Bei "Grün" in verstopfte Kreuzung eingefahren

Wer sich bei Stau in eine Lücke drängt, begeht trotz Grünlichts einen Verkehrsverstoß

onlineurteile.de - Im Berufsverkehr herrschte dichter Verkehr, auf der breiten R-M-Straße stauten sich die Autos bereits. An einer Kreuzung fuhr ein Lkw-Fahrer hinein, als die Ampel für ihn auf Grün stand, musste dann aber anhalten. Der vordere Teil des großen Lasters blockierte daher die von rechts kommende K-Straße.

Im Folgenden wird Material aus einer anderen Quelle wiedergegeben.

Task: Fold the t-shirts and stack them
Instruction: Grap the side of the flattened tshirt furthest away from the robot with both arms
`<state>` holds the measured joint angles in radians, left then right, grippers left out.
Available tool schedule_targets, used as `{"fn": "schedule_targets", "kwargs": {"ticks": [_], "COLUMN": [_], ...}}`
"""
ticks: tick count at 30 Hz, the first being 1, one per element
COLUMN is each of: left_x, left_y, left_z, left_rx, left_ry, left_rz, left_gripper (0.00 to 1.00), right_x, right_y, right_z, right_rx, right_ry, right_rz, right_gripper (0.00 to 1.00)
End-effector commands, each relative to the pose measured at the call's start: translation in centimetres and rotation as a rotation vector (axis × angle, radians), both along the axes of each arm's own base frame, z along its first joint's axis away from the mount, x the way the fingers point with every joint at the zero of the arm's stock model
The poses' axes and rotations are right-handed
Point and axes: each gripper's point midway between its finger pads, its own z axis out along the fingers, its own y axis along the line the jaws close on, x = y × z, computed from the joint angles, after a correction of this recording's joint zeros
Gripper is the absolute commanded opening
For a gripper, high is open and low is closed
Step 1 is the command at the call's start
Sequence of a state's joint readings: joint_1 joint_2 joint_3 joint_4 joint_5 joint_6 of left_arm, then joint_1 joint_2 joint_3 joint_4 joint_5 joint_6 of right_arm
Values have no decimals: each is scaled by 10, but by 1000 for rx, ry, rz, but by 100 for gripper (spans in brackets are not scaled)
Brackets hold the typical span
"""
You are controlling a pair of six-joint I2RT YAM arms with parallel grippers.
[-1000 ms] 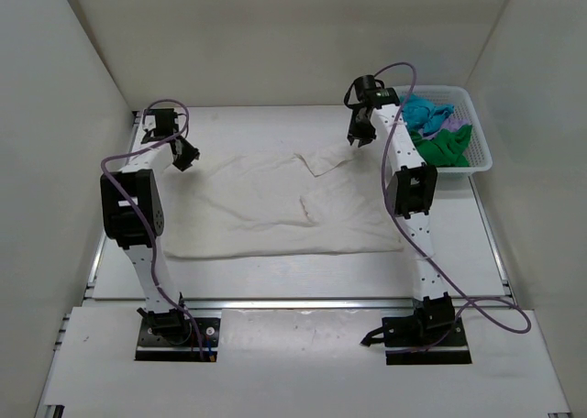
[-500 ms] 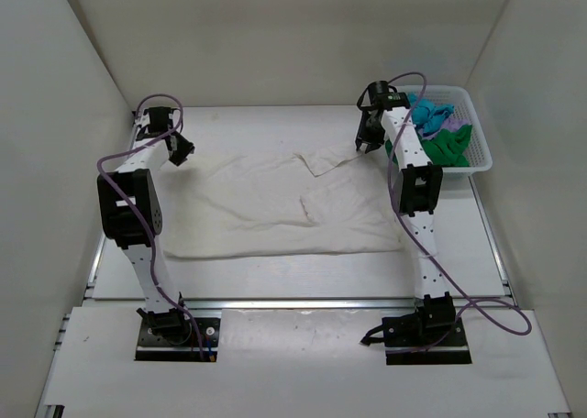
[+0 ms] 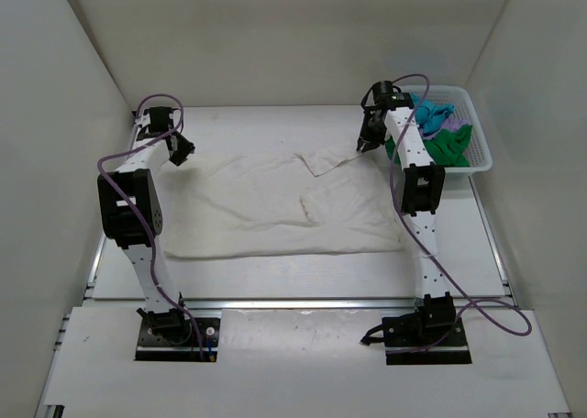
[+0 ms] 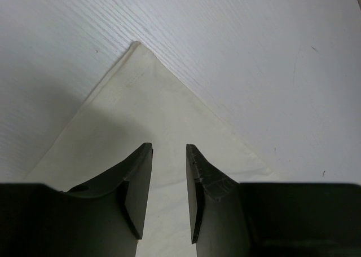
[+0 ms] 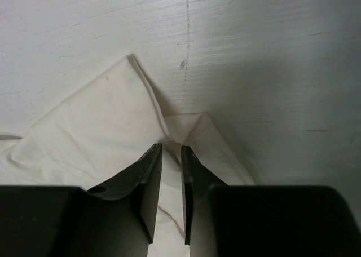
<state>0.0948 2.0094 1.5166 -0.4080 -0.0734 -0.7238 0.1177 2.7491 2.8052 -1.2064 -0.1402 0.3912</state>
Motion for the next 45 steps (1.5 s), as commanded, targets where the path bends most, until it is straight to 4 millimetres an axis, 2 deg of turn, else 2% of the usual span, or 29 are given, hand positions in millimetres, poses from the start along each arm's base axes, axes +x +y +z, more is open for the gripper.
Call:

Hier wartete Herr X auf grünes Licht. Als die Ampel umschaltete, fuhr er auf die Kreuzung und zwängte seinen Mercedes schräg in eine Lücke zwischen dem Laster und einem Pkw (gefahren vom späteren Zeugen Y). Beim Anfahren übersah der Lkw-Fahrer den Mercedes und rammte ihn.

X verklagte den Lkw-Fahrer und dessen Kfz-Haftpflichtversicherung auf Schadenersatz für Reparaturkosten von fast 7.000 Euro. Doch zu seiner großen Überraschung musste er vor Gericht erfahren, dass er für den Unfall überwiegend selbst verantwortlich war.

Wer bei Grün in eine Kreuzung einfahren wolle, müsse zuerst dem in der Kreuzung "hängengebliebenen" Querverkehr die Möglichkeit geben, sie zu verlassen, erklärte ihm das Oberlandesgericht Karlsruhe (1 U 66/12). Das sei eine allgemein anerkannte, klare Regel. Im Interesse der Verkehrssicherheit müsse derjenige, der eigentlich Vorfahrt habe, darauf verzichten, damit sich der Stau auf der Kreuzung auflösen könne (juristisch formuliert: Vorrecht hat der Kreuzungsräumer).

Zeuge Y habe bei der Polizei ausgesagt, der Abstand zwischen seinem Auto und dem Laster habe zwei oder drei Meter betragen. Auf jeden Fall sei die Lücke viel zu klein gewesen, um sich mit dem fast fünf Meter langen Mercedes in den stehenden Verkehr auf der Kreuzung einzureihen, so die Richter. Anstatt in der K-Straße zu warten, habe X die Vorfahrt des Lasters missachtet und sich in die Lücke gedrängt. Blickkontakt mit dem Lkw-Fahrer habe er auch nicht gesucht.

Dem Lkw-Fahrer könne man höchstens vorwerfen, beim Anfahren nicht genügend aufgepasst zu haben — ein fahrlässiger Verstoß gegen die Sorgfaltspflichten eines Verkehrsteilnehmers. Dagegen falle das Verschulden des Mercedes-Fahrers weit schwerer ins Gewicht, weshalb er für zwei Drittel seines Schadens selbst aufkommen müsse.

Vernünftige Autofahrer bemühten sich angesichts einer blockierten Kreuzung, die Situation zu entwirren. X dagegen habe allein an sein Fortkommen gedacht und mit seinem egoistischen Verhalten die Verkehrsstockung noch verlängert.